> **What is being asked**
Begin at the line below that holds "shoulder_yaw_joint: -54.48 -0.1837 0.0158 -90" and end at the line that holds "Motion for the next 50", transcribing each line exactly and skipping any picture.

[Recorded data]
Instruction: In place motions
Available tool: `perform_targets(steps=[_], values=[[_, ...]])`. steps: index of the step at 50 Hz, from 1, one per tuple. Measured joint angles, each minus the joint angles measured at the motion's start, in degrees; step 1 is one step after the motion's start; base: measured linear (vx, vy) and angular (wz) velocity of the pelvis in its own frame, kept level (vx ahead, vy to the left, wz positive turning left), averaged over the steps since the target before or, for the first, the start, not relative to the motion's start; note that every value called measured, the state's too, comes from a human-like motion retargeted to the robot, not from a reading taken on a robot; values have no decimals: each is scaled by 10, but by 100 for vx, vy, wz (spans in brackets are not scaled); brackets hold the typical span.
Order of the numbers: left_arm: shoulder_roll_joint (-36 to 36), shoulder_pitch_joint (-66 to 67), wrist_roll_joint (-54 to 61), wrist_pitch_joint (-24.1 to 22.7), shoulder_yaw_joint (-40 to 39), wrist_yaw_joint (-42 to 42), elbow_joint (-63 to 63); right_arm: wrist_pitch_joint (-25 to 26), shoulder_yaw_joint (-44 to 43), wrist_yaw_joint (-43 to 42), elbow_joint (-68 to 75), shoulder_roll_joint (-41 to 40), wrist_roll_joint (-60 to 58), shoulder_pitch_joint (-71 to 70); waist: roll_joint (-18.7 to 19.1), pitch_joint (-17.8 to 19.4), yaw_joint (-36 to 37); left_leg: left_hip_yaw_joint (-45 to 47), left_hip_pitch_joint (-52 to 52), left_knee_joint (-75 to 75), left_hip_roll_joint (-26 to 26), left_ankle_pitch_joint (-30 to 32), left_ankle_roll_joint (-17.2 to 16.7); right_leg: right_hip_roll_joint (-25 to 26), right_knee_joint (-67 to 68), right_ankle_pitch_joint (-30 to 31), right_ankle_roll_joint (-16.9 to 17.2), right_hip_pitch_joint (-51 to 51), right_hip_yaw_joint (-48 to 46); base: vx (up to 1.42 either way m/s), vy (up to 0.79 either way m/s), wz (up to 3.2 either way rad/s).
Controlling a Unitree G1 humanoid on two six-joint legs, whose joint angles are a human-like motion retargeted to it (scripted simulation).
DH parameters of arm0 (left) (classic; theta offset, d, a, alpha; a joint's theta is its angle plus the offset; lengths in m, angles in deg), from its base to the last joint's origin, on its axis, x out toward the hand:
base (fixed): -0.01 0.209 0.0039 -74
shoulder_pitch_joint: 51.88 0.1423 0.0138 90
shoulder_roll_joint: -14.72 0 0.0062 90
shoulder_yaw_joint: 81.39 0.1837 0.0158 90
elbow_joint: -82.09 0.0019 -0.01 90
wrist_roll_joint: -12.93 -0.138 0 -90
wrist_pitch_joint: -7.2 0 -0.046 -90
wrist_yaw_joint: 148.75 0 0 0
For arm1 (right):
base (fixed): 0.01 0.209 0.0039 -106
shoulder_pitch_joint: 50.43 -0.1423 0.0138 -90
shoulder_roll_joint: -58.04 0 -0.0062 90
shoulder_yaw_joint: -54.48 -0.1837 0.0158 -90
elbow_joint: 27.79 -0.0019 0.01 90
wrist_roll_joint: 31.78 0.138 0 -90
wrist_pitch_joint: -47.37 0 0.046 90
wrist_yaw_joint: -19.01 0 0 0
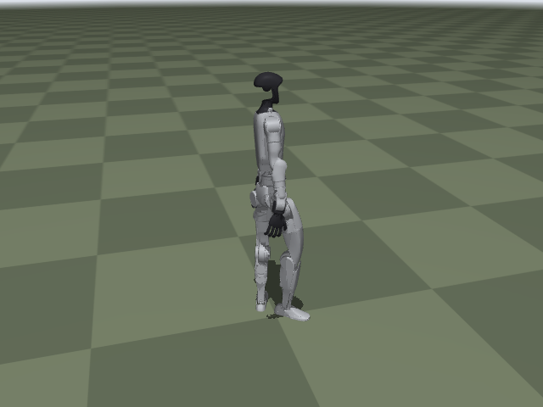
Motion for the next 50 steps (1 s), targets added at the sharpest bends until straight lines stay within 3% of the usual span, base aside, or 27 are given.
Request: perform_targets(steps=[10, 15, 17, 20, 22, 23, 25, 27, 30, 32, 33, 35, 38, 42, 45, 48, 50], values=[[-39, -54, 21, -21, 30, -10, -63, 10, -23, -11, 65, -17, 26, 52, 39, 11, -60, -5, -14, -5, 29, 16, -11, 26, 27, -6, 38, -41, 157, -1, -15, 12], [-53, -57, 30, -38, 53, -18, -87, 14, -24, 20, 62, -36, 4, 68, 26, 7, -41, 6, -3, 34, 36, 19, -9, 18, 13, -27, 10, -25, 155, 6, -19, -17], [-58, -54, 28, -42, 58, -6, -84, 14, -21, 33, 43, -44, -12, 69, 7, -3, -29, 0, -9, 78, 37, 35, 23, -6, 6, -26, 12, -20, 161, 3, -17, -28], [-63, -44, 32, -53, 53, 16, -76, 17, -3, 34, -1, -51, -45, 63, -18, -27, -13, -29, -50, 179, 49, 24, 104, -69, 22, -31, 42, -32, 194, 4, -14, 11], [-62, -40, 42, -58, 50, 24, -69, 19, 15, 25, -34, -50, -84, 50, -22, -13, -120, -235, -138, 271, 26, 8, 142, -54, -62, 7, 8, 21, 81, 1, -11, 331], [-62, -40, 45, -59, 49, 26, -66, 23, 26, 20, -51, -47, -110, 41, -29, -7, -153, -333, -175, 299, -16, 8, 154, -46, -90, 15, -5, 40, 48, -7, -1, 102], [-63, -41, 48, -60, 32, 34, -54, 27, 59, 23, -84, -39, -170, 21, -48, -3, -50, -347, -186, 296, -63, 0, 158, -47, -64, 10, -11, 5, 168, -12, 5, -402], [-64, -42, 51, -62, 30, 46, -42, -1, 71, 27, -117, -28, -201, 9, -60, 3, 62, -338, -176, 230, -97, 8, 162, -37, -44, 2, -5, -18, 277, -6, 3, -457], [-67, -29, 54, -65, 37, 58, -32, -25, 71, 20, -157, -18, -198, 0, -35, 24, 76, -460, -173, 136, -147, 44, 173, 2, -59, 13, -19, -2, 279, 8, -12, -117], [-59, -20, 53, -66, 36, 55, -27, -28, 63, 26, -168, -22, -180, -14, -32, 32, 96, -500, -175, 115, -125, 120, 177, 52, -64, 5, -52, 8, 305, 19, -57, -127], [-60, -8, 52, -67, 36, 55, -24, -27, 57, 29, -170, -28, -170, -12, -21, 28, 86, -510, -161, 101, -130, 105, 177, 59, -70, 7, -46, 14, 304, 23, 4, -31], [-68, 16, 48, -68, 24, 51, -16, -19, 61, 32, -165, -40, -140, -9, -2, 18, 44, -429, -143, 86, -103, 109, 177, 55, -82, 11, -27, 28, 300, 18, 36, 28], [-63, 12, 35, -65, 9, 60, -10, -12, 51, 9, -143, -67, -56, -18, -10, 29, -5, -476, -134, 69, -124, 123, 177, 44, -87, 8, -23, 41, 279, -4, 7, 49], [-57, 12, 23, -59, 18, 67, -7, -35, 41, 32, -83, -63, 25, -4, -20, 27, 38, -456, -102, 51, -127, 120, 177, 52, -84, 7, -28, 53, 311, 20, -1, -57], [-60, 11, 30, -54, 12, 63, -11, -17, 38, 52, -46, -57, -14, 10, -24, 8, 58, -444, -97, 42, -130, 121, 177, 46, -84, 8, -23, 49, 316, 16, 3, -25], [-62, 4, 51, -54, 7, 46, -24, -10, 39, 18, -16, -51, -59, 11, -21, 4, 58, -454, -101, 44, -128, 118, 177, 51, -81, 3, -19, 48, 315, 2, 0, -28], [-61, -4, 57, -47, 4, 29, -26, -8, 49, 5, -3, -45, -71, 13, -21, -1, 119, -403, -106, 45, -114, 112, 177, 63, -55, -12, -10, 35, 387, 3, 3, -242]])
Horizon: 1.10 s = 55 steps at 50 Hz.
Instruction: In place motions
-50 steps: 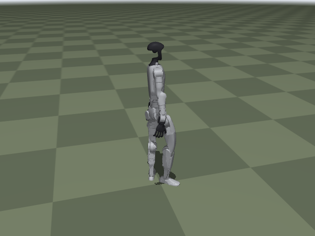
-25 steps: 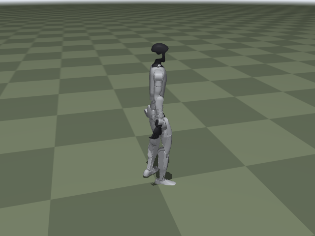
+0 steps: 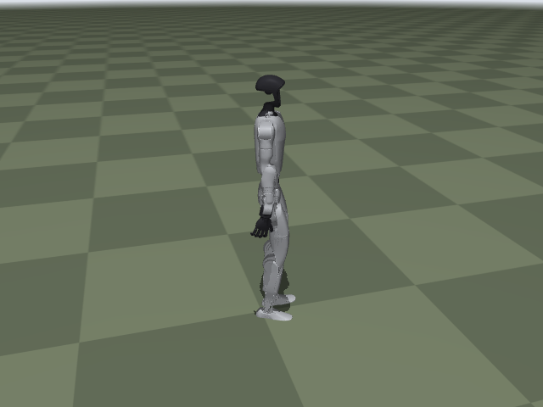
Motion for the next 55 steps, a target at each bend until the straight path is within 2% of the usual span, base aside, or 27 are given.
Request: perform_targets(steps=[3, 5, 10, 13, 17, 20, 23, 27, 30, 35, 38, 40, 43, 45, 47, 50, 55], values=[[2, -16, -8, 8, 0, -8, -7, -5, -6, -3, 3, 5, 12, 2, 2, -11, 72, 84, -9, -6, 21, -2, 0, 3, 51, -15, 43, -33, 95, -7, 6, -215], [5, -22, -11, 8, 11, -8, -17, -8, -18, -1, 3, 6, 39, 5, 2, -13, 80, 99, -13, -7, 24, 1, 0, 8, 61, -11, 52, -38, 131, -3, 0, -33], [16, -34, -34, 12, 44, -26, -45, -16, -52, -9, -10, -1, 144, 10, 11, -3, 29, 26, -29, 5, 22, 19, 0, 22, 45, -6, 54, -31, 250, 0, -5, 144], [18, -39, -46, 13, 53, -20, -52, -16, -49, -10, -16, 0, 160, 6, 16, 2, 1, -31, -45, 15, 13, 32, 0, 26, 44, -11, 51, -31, 275, -2, -3, 182], [18, -56, -42, 19, 56, -16, -55, -10, -24, 0, -22, 6, 125, -13, 16, 26, -42, -116, -64, 22, -13, 64, 0, 3, 51, -27, 10, -32, 140, -9, 1, 222], [14, -63, -44, 18, 59, -16, -60, -11, -5, 12, -26, 18, 93, -18, 6, 42, 16, -101, -68, 24, -18, 73, 0, -8, 49, -37, -5, -14, 105, -6, 7, 109], [8, -67, -44, 13, 67, -4, -55, -14, 6, 21, -29, 28, 60, -8, 10, 42, 27, -119, -86, 34, -17, 38, 0, -21, 41, -48, -13, 1, 16, -2, 8, 261], [10, -66, -47, 7, 74, -10, -55, -10, 11, 12, -12, 36, 43, 11, 2, 37, 31, -73, -101, 23, -13, -30, -2, -60, 41, -79, -1, 31, -118, -2, 21, 368], [23, -76, -47, 9, 82, -14, -56, -11, 8, 22, -4, 40, 46, 28, -11, 40, 43, 5, -104, 15, 2, -77, -21, -77, 36, -100, 8, 58, -219, -9, 18, 402], [39, -109, -43, 16, 67, -12, -51, -10, -26, 23, -10, 43, 9, 58, -29, 43, 69, 247, -81, 21, 54, -127, -101, -79, 13, -126, 46, 113, -426, -14, 18, 463], [44, -112, -17, 10, 61, 3, -37, -3, -41, 3, -7, 44, -14, 70, -40, 28, 71, 449, -38, 21, 74, -103, -145, -64, -4, -130, 67, 131, -523, 4, 20, 397], [47, -106, -3, 5, 53, 22, -24, 5, -46, -9, -2, 44, -23, 72, -47, 13, 70, 538, -21, 8, 71, -53, -151, -53, -12, -130, 79, 138, -572, 15, 12, 310], [45, -80, 6, -6, 22, 56, 3, 15, -45, -24, 4, 49, -27, 71, -46, -14, 62, 540, -22, -29, 61, 85, -152, -34, -16, -129, 98, 146, -624, 27, 18, 237], [39, -61, 6, -9, -7, 71, 13, 15, -39, -28, 0, 55, -20, 62, -58, -21, 65, 464, -47, -30, 38, 75, -134, -45, -14, -123, 103, 148, -642, 17, 15, 107], [33, -44, 11, -12, -40, 79, 17, 14, -33, -27, -10, 56, -8, 43, -61, -10, 99, 489, -38, -44, 37, 80, -126, -42, -11, -121, 101, 151, -627, 7, 17, -10], [21, -20, 32, -19, -85, 89, 22, 10, -33, -21, -40, 50, 6, 9, -71, 15, 130, 470, -26, -43, 30, 71, -130, -47, -11, -116, 101, 161, -630, 3, 11, -5], [4, 34, 68, -20, -132, 80, 36, -18, -44, 1, -115, 25, 10, -21, -87, 27, 175, 472, -10, -39, 20, 52, -136, -63, -6, -110, 100, 169, -628, 17, 10, -16]])
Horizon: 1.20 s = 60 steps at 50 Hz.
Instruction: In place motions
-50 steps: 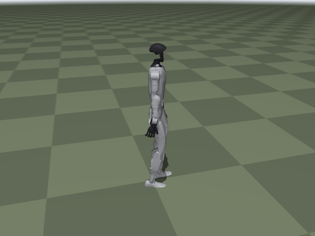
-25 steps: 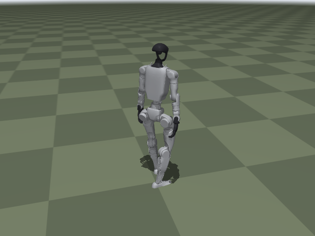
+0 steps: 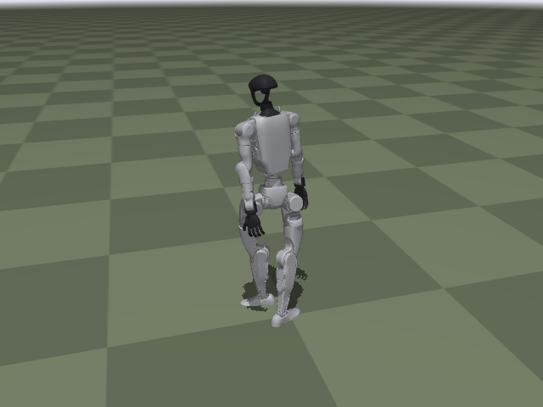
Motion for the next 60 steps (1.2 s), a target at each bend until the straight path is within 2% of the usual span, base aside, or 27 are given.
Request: perform_targets(steps=[8, 10, 12, 15, 17, 18, 20, 25, 28, 31, 33, 35, 36, 37, 38, 42, 51, 55, 57, 60], values=[[-6, 44, 5, 6, -53, -1, 9, -29, 44, 17, -34, -24, -1, -2, -10, -25, 5, -10, 7, 17, -3, -32, -14, -6, 2, 29, 2, 13, -10, 27, 12, 27], [-5, 45, 7, 7, -53, -6, 3, -27, 52, 28, -30, -23, -29, 3, -4, -28, 2, -17, 13, 16, 2, -38, -13, -9, 20, 55, -24, 23, 21, 34, 9, 71], [1, 39, 11, 9, -38, -10, 6, -28, 52, 33, -25, -21, -69, 17, 23, -36, -37, -48, 15, 20, 20, -38, -7, -7, 67, 100, -59, 29, 60, 44, 9, 208], [10, 20, 6, 15, -4, -10, 10, -30, 58, 10, -10, -15, -90, 50, 78, -46, -128, -145, 4, 30, 58, -34, 8, 0, 169, 146, -124, 17, 136, 43, 2, 293], [15, -6, -4, 21, 23, -16, 5, -28, 57, -2, 6, -12, -79, 61, 99, -41, -169, -207, -9, 32, 65, -29, 18, 8, 233, 136, -109, -30, 231, 19, -2, 285], [20, -33, -15, 28, 46, -25, -2, -23, 49, -6, 22, -12, -65, 64, 110, -32, -197, -254, -18, 31, 65, -24, 25, 30, 290, 116, -90, -86, 322, 6, -3, 358], [30, -77, -42, 43, 87, -53, -22, -15, 31, -3, 54, -12, -40, 68, 130, -9, -250, -347, -31, 29, 65, -10, 36, 62, 363, 93, -70, -153, 396, 4, -3, 368], [43, -163, -102, 66, 191, -160, -85, 8, 4, 24, 112, -12, 7, 76, 144, 7, -263, -453, -55, 26, 51, 13, 50, 82, 372, 66, -118, -233, 469, 6, -7, 194], [35, -188, -121, 66, 222, -181, -115, 14, -3, 20, 116, -16, 5, 81, 137, 7, -264, -476, -59, 26, 36, 22, 51, 105, 311, 55, -125, -268, 539, 8, -8, 141], [14, -194, -121, 54, 244, -169, -137, 17, -3, 15, 102, -19, -8, 82, 117, 11, -262, -490, -44, 24, 6, 26, 54, 127, 179, 49, -132, -266, 624, 11, -6, 133], [2, -189, -116, 46, 251, -162, -139, 17, 0, 15, 86, -20, -15, 80, 96, 17, -259, -501, -26, 22, -23, 26, 59, 112, 81, 61, -134, -238, 615, 14, -4, 89], [-4, -180, -112, 43, 251, -163, -126, 15, 8, 18, 64, -22, -20, 79, 74, 17, -246, -499, -7, 18, -48, 24, 62, 108, 11, 94, -129, -191, 653, 15, -5, -25], [-2, -178, -116, 46, 246, -168, -115, 13, 13, 22, 53, -25, -22, 74, 65, 11, -208, -467, -5, 14, -48, 21, 60, 95, -4, 92, -140, -174, 585, 7, -6, -125], [-2, -174, -123, 50, 243, -172, -104, 11, 13, 25, 42, -28, -24, 70, 62, 6, -187, -455, -4, 12, -48, 19, 58, 86, -14, 90, -146, -162, 536, 4, -7, -30], [-5, -167, -134, 53, 246, -171, -93, 10, 5, 29, 30, -31, -24, 68, 67, 6, -200, -479, -3, 13, -48, 22, 58, 85, -13, 88, -138, -163, 524, 8, -8, 110], [-8, -127, -130, 42, 251, -127, -51, 0, -4, 31, -13, -43, -24, 65, 70, 0, -186, -497, 6, 18, -43, 19, 53, 91, -21, 85, -132, -149, 524, 11, -8, 76], [17, -30, -123, 44, 135, -80, -1, -17, 32, 44, -47, -57, -37, 41, 62, -9, -181, -526, 17, 51, -47, -5, 38, 89, 1, 72, -127, -154, 559, 2, -2, 4], [20, -4, -109, 49, 105, -87, 1, -16, 39, 45, -36, -57, -48, 46, 53, -10, -176, -633, 13, 80, -62, -2, 30, 75, 5, 77, -125, -157, 573, 1, 2, -55], [19, -1, -102, 50, 98, -87, 2, -18, 43, 45, -29, -55, -56, 49, 52, -2, -131, -669, 2, 88, -75, 1, 43, 83, 10, 87, -127, -163, 621, -1, 2, -201], [16, 0, -95, 46, 103, -85, -1, -15, 43, 42, -14, -52, -72, 52, 53, 2, -126, -746, -6, 96, -81, -3, 31, 86, 16, 93, -126, -172, 652, -1, -1, -136]])
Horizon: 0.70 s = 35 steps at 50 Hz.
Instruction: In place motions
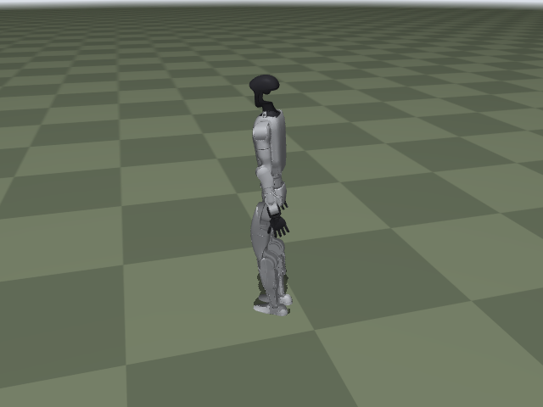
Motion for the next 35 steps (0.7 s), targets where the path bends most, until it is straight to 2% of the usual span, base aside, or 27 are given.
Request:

> **Output of the exercise**
shoulder_yaw_joint: -54.48 -0.1837 0.0158 -90
elbow_joint: 27.79 -0.0019 0.01 90
wrist_roll_joint: 31.78 0.138 0 -90
wrist_pitch_joint: -47.37 0 0.046 90
wrist_yaw_joint: -19.01 0 0 0
Motion for the next 50 steps (1 s), targets added at the sharpest bends until straight lines stay within 3% of the usual span, base aside, or 27 are given.

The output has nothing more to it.